In the long struggle to ensure voting rights for minority groups, a recurring battle has been the one to replace at-large voting systems with district-based systems. At-large systems -- in which each candidate for, say, city council or the local school board is elected by all the voters, rather than by voters in smaller districts -- have long been known to dilute the votes of minorities.
FOR THE RECORD:
Voting rights: A Saturday editorial on at-large and district voting systems referred to the Lawyers’ Committee for Human Rights. It is the Lawyers’ Committee for Civil Rights. —
Beginning decades ago in the Deep South and moving on to other communities where voting is racially polarized, the Justice Department and civil rights groups have asked courts to dismantle these systems and to draw smaller districts that allow geographically concentrated ethnic and racial groups a voice in local elections. Lo and behold, African Americans, Latinos, Asians and others have been elected to city councils and school boards and water districts that never had nonwhite representation before.
In California, this is still a significant issue. About 92% of the state’s school boards use at-large voting, as do many city councils and other local boards. The California Voting Rights Act, signed into law just seven years ago, does not allow such systems if there is evidence that they “impair the ability” of a minority group to influence the outcome of an election. We support efforts to ensure a voice for minority groups that traditionally have been underrepresented.
But it is not always so straightforward. Consider the case of the Madera Unified School District. Madera’s student body is more than 80% Latino. Yet there is only one Latino on the school board. Some of this disparity can be explained by the fact that many of the community’s voting-age Latinos are not citizens. But even after subtracting them, there are still an awful lot of eligible Latino voters in Madera.
In August, the San Francisco-based Lawyers’ Committee for Human Rights sued the school district on behalf of three students, arguing that its voting system violated the California Voting Rights Act. A judge agreed, nullifying the upcoming election, and the district subsequently promised to dismantle the at-large system.
Here’s the complication: Eligible Latino voters are no longer a minority in Madera.

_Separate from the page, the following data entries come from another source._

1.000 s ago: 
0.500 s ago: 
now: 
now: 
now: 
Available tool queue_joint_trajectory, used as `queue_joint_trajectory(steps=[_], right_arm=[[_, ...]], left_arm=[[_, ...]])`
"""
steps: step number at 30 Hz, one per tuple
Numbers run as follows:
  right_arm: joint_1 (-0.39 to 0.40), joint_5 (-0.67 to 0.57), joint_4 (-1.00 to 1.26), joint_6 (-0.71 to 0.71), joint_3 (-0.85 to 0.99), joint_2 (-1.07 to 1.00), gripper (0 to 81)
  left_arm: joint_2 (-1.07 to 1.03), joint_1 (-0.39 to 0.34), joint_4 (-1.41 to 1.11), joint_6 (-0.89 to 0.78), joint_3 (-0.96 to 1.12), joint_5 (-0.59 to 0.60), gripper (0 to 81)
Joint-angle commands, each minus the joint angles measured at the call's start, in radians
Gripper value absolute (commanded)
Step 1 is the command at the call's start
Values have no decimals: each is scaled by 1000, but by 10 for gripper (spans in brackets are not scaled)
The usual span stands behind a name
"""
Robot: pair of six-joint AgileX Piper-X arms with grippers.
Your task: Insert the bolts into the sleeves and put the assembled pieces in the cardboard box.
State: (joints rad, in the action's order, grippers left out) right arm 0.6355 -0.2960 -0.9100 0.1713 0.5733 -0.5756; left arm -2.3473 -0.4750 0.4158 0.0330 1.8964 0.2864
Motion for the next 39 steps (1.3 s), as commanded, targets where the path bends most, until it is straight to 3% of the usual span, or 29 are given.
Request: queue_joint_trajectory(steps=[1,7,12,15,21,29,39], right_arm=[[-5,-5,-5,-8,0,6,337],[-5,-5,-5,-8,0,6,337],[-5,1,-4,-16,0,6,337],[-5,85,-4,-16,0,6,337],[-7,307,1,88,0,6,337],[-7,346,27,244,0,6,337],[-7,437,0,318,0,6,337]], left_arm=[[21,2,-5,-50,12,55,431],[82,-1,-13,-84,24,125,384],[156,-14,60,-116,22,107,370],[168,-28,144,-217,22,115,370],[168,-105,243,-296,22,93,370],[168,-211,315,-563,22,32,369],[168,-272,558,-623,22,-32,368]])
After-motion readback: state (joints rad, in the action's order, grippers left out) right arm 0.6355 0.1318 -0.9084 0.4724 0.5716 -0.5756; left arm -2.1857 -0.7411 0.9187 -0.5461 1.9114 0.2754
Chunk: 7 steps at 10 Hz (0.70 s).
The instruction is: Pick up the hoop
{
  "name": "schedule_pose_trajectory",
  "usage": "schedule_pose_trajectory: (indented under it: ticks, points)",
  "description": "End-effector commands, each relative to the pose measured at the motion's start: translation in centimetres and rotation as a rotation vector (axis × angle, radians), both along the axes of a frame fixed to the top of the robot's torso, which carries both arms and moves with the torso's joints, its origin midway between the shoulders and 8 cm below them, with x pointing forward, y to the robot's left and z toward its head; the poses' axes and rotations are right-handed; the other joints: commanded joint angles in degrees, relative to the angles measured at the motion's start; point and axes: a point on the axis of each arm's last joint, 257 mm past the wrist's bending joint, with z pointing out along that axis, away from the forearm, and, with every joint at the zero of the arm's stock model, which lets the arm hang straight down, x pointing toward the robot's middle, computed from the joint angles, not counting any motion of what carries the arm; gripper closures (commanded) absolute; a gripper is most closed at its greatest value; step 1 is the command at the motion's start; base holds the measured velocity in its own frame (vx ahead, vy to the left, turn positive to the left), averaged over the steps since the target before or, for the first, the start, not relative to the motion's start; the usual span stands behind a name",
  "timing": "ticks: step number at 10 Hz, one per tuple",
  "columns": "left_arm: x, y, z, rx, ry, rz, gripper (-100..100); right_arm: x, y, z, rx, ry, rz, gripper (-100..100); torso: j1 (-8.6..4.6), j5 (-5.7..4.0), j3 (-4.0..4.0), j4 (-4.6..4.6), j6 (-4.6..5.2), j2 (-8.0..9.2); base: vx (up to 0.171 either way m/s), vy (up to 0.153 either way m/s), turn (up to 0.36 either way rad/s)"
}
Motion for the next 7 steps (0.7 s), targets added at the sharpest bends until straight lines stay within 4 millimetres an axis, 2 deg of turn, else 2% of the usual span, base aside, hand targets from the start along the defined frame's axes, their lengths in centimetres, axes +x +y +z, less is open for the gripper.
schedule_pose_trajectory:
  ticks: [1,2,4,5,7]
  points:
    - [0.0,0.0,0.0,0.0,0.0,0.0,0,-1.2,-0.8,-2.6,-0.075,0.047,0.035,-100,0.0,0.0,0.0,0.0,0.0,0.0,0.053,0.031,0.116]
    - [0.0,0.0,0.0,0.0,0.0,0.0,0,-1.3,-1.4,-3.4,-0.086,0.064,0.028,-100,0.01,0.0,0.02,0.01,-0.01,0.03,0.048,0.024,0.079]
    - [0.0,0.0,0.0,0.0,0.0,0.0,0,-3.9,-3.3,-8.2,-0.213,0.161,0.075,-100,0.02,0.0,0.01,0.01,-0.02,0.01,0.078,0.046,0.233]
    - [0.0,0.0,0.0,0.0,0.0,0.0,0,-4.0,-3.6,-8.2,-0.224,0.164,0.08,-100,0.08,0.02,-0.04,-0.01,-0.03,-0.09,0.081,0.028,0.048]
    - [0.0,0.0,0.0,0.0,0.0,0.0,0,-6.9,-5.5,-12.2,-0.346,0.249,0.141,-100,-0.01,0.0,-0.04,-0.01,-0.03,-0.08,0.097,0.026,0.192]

According to documents submitted to the court, they now hold a small majority.
So how can they have been disenfranchised? At-large systems work to the advantage of majorities -- even slim ones. Today, the real reason Latinos cannot successfully elect candidates is that they are not registering and turning out to vote in high enough numbers. That’s unfortunate, but it’s not the fault of the at-large electoral system. Instead of a court stepping in to “protect” them, maybe what theyneed is more community organizers to register voters and to turn them out on election day -- along with more laws aimed at making voter registration quick and easy.
These are tricky issues. We don’t want to see groups disenfranchised, but we don’t want to encourage unnecessary social engineering either. Civil rights lawyers note that as recently as 2000, Latinos constituted just 44% of the total eligible voters in Madera, and argue that the reason they aren’t voting at full strength is because historic patterns of discrimination have convinced them that they can’t achieve much through the electoral system. That may be true, but we remain dubious that once a group is in the majority, it still needs the government’s protection.
There are two ironies here. First, the creation of district systems works to the advantage of Latinos today -- but won’t for long. As they move from 44% of eligible voters to 51% to even larger majorities in Madera and elsewhere, the district system will work to the advantage of other minorities -- including, interestingly, the new white minority, if it continues to vote along racial lines.
Second, although we think the court stepped in for the wrong reasons in Madera, we actually prefer district-based election systems -- because they do protect minorities, and all minorities deserve a voice.